I mentioned to her who were the seven brothers and i love. That when i said “and ofc Belphegor and Beelzebub”
My mom still unaware: “ oh yeah!! the two who are based on Baal! Baal Phégor and Baal-Zebub who are based on the same divinity and why those two demons were associated with the cult of Baal.”
Me still holding a laughter “yeah they’re twins in game.”
My mom: “AS THEY SHOULD BE.”
My mom NEVER listens to me talk about the fiction i like unless it’s connected to something she likes like that (bc then it means she can go “since it’s like that in your fiction DO YOU KNOW ABOUT THIS-” and tangente back on the legends and stuff)
Anyway so the thing is that we went deeper into this conversation, as one does, so we talked in depth, as usual, about Satan, Beelzebub, Asmodeus, L I K E O N E D O ES. 
And halfway through the mean i suddenly realized that the people on the table next to us, who i noticed were speaking english to start with though they understood french just fine, had been looking at us awkwardly for a long time. The woman especially was looking at me very weirdly.
It took me a few minutes to realize that they probably overheard us talk about demons the entire time and that i totally mentioned to my mom “so i have this dating app where i can date Lucifer, Mammon, Leviathan, Satan, Asmodeus, Beelzebub and Belphegor”, a totally fucking normal conversation. That i don’t know if they understood everything we were saying bc we talk so fucking fast to start with, and also the fact i worry bc while it’s ofc you can run into religious french people, english speaking people tend to be more religious and in my experience? know much more demon names than the average french religious person. SO THIS WAS AWKARD.

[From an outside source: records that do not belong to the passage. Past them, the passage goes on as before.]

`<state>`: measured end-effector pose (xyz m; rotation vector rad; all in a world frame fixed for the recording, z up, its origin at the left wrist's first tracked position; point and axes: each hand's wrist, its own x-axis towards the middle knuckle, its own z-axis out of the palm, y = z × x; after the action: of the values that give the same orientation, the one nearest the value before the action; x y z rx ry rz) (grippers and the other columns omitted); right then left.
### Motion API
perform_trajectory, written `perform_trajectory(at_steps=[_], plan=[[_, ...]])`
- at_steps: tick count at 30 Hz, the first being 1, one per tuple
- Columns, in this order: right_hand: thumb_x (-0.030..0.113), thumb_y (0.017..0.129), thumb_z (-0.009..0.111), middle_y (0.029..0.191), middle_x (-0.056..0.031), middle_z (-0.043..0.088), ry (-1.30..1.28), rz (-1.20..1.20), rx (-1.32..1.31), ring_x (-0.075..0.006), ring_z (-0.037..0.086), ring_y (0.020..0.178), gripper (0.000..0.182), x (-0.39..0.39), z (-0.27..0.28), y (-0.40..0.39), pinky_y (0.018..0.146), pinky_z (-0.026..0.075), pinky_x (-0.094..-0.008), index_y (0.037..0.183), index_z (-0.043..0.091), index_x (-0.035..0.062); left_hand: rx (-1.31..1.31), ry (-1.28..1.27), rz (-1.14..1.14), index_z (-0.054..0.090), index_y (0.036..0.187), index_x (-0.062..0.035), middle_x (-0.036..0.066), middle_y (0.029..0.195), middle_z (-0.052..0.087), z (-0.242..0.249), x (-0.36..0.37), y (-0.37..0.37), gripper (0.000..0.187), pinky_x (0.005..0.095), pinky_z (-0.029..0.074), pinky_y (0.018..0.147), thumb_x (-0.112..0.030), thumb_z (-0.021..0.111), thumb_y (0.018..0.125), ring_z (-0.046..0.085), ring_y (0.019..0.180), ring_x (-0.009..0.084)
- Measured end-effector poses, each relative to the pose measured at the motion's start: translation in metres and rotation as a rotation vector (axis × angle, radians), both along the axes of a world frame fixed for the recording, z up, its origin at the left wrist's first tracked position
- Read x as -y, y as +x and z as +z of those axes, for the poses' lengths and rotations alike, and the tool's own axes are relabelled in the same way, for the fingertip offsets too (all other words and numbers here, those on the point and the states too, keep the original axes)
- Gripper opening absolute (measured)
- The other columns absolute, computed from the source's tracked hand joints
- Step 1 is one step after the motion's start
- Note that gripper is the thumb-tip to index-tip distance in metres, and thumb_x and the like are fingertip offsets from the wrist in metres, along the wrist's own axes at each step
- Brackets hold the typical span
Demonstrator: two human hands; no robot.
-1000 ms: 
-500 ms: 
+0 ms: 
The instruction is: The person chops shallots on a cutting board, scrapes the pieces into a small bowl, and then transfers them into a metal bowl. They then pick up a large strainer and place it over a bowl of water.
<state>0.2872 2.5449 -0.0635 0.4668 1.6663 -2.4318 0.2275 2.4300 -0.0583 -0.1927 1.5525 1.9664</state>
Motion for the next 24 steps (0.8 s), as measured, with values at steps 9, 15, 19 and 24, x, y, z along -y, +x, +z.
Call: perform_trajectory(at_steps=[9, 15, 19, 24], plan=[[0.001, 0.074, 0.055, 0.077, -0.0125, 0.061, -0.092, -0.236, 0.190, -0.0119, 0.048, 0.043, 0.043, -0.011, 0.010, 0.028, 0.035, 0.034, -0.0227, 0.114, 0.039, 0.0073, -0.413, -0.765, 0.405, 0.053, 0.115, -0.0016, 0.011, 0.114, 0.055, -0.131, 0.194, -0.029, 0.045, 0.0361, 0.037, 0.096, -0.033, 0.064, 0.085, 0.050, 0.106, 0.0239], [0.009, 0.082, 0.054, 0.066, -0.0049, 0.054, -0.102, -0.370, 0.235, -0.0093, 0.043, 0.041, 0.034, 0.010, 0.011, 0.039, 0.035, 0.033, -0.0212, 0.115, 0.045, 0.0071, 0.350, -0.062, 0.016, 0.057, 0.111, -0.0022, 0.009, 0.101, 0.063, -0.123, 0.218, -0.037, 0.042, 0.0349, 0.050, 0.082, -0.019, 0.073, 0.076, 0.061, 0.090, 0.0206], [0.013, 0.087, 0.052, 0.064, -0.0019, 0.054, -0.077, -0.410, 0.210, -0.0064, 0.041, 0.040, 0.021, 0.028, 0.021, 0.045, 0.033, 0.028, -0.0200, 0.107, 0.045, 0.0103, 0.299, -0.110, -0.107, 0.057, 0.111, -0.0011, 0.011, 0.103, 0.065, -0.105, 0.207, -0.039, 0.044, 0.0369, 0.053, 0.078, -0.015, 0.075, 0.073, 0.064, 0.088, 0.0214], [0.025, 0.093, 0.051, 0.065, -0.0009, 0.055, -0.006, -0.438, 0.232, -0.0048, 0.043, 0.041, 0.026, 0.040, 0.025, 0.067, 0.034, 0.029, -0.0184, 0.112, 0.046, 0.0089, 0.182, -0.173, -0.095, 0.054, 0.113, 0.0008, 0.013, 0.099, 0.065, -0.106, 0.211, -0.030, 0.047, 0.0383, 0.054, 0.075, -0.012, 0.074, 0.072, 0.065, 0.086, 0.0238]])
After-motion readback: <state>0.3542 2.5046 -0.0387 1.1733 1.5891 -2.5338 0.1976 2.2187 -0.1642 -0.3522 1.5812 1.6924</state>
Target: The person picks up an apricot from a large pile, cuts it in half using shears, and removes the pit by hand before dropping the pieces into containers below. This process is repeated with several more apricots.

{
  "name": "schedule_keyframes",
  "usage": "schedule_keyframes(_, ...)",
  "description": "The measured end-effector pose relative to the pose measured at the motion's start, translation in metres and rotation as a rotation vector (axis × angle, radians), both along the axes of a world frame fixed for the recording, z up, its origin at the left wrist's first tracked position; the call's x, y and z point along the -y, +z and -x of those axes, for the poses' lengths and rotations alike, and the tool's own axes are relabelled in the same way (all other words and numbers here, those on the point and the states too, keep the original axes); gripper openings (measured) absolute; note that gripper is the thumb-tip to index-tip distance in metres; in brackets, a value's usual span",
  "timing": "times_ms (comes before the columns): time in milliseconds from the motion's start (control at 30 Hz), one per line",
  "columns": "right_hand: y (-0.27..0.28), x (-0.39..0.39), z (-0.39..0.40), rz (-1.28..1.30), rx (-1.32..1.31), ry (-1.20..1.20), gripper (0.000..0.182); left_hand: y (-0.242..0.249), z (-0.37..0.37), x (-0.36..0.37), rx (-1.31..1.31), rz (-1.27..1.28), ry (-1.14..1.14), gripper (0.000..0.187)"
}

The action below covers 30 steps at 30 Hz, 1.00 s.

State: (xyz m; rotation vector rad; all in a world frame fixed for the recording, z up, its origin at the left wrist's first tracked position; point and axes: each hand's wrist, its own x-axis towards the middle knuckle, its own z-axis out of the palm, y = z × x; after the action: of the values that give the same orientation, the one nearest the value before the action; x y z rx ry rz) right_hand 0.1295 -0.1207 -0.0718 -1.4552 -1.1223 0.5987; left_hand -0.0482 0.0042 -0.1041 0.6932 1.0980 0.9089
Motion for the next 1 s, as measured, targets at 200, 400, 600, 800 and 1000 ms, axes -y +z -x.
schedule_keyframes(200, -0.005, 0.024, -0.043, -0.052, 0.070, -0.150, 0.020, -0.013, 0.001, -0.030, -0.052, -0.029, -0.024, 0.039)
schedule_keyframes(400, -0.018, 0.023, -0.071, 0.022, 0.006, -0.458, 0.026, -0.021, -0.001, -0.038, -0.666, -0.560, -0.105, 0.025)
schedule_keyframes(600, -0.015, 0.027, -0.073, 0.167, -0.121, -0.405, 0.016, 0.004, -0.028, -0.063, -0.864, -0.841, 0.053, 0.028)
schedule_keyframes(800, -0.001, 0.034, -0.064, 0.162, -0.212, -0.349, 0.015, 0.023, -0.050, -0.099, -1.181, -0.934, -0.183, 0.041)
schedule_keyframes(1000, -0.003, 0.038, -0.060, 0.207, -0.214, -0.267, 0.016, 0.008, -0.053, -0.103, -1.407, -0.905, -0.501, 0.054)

SO. What the fuck do i even do with this. What the fuck do i even DO WITH ALL OF THIS.
And like i said i’m actually used about us talking about Canaan and i legit wouldn’t have connected the dots if she just talked about Beelzebub, i’m used to him, it’s Satan that destabilized me because my mom brought him up when we were talking about Seth, the Egyptian god (and the irony that Mankind is the “descendant of Seth” by the To//rah, and we were talking about how Seth (Egyptian) was associated to “Baal” and then my mom so proudly went “and then, because of that, Set, known also as Sutek => Satan” and i had to keep a sTRAIGHT FACE as if my first thought wasn’t “yes the guy i want to kiss all the time, continue.”) and then it’s  Asmodeus that made me lose my damn shit, and i’m also realizing the absolute irony that i was listening to the ob//ey me songs while coming to join my mom for dinner to start with. 
I was totally prepared about a conversation about Canaan, that’s my mom’s hyperfixation let’s say. I didn’t expect that it’d come with “sudden realization that just like those others times where our interests crossed, this is happening again over this dating app i play with”
I legit don’t know what to say more i’ve been laughing none stop since i came back home. My normal i guess.